### Exercise objective
Copy exactly the lines from the start of the data below through the one that carries "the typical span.", and only those.

....................

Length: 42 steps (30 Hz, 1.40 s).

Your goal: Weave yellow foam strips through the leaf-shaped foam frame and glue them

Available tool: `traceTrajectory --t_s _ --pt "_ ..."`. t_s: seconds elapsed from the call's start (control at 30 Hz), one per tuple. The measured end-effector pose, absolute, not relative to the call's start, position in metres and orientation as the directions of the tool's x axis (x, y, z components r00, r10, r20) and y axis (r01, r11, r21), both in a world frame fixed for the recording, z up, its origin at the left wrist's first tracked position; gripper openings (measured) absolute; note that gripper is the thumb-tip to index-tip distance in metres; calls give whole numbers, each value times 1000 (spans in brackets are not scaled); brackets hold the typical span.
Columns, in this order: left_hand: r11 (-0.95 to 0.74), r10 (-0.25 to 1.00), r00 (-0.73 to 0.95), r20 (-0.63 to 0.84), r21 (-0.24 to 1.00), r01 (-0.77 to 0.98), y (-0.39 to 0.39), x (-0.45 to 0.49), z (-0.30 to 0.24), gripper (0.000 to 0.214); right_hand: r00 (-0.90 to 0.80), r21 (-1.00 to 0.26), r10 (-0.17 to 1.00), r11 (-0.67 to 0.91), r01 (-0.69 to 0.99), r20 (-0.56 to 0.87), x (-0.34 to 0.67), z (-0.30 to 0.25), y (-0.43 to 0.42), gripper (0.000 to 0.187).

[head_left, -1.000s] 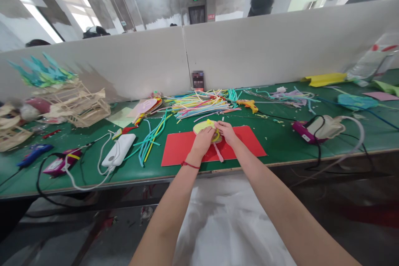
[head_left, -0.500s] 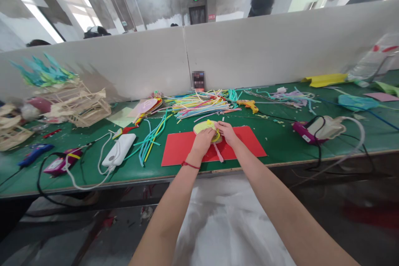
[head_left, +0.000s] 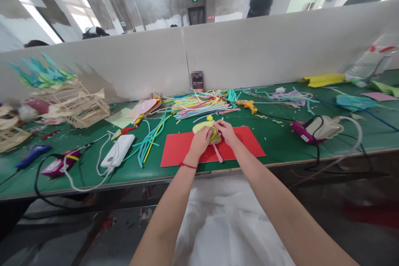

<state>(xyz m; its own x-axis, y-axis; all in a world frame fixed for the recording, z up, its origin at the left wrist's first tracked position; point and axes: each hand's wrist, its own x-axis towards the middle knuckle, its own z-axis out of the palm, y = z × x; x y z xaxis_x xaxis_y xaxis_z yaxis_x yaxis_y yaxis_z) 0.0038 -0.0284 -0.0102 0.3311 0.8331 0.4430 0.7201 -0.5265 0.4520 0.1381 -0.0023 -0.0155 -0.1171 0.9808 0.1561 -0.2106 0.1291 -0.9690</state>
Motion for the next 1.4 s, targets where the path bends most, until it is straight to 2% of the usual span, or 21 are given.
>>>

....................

### Expected answer
Length: 42 steps (30 Hz, 1.40 s).

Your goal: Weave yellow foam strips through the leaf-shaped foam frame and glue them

Available tool: `traceTrajectory --t_s _ --pt "_ ..."`. t_s: seconds elapsed from the call's start (control at 30 Hz), one per tuple. The measured end-effector pose, absolute, not relative to the call's start, position in metres and orientation as the directions of the tool's x axis (x, y, z components r00, r10, r20) and y axis (r01, r11, r21), both in a world frame fixed for the recording, z up, its origin at the left wrist's first tracked position; gripper openings (measured) absolute; note that gripper is the thumb-tip to index-tip distance in metres; calls give whole numbers, each value times 1000 (spans in brackets are not scaled); brackets hold the typical span.

The response to this exercise is now finished.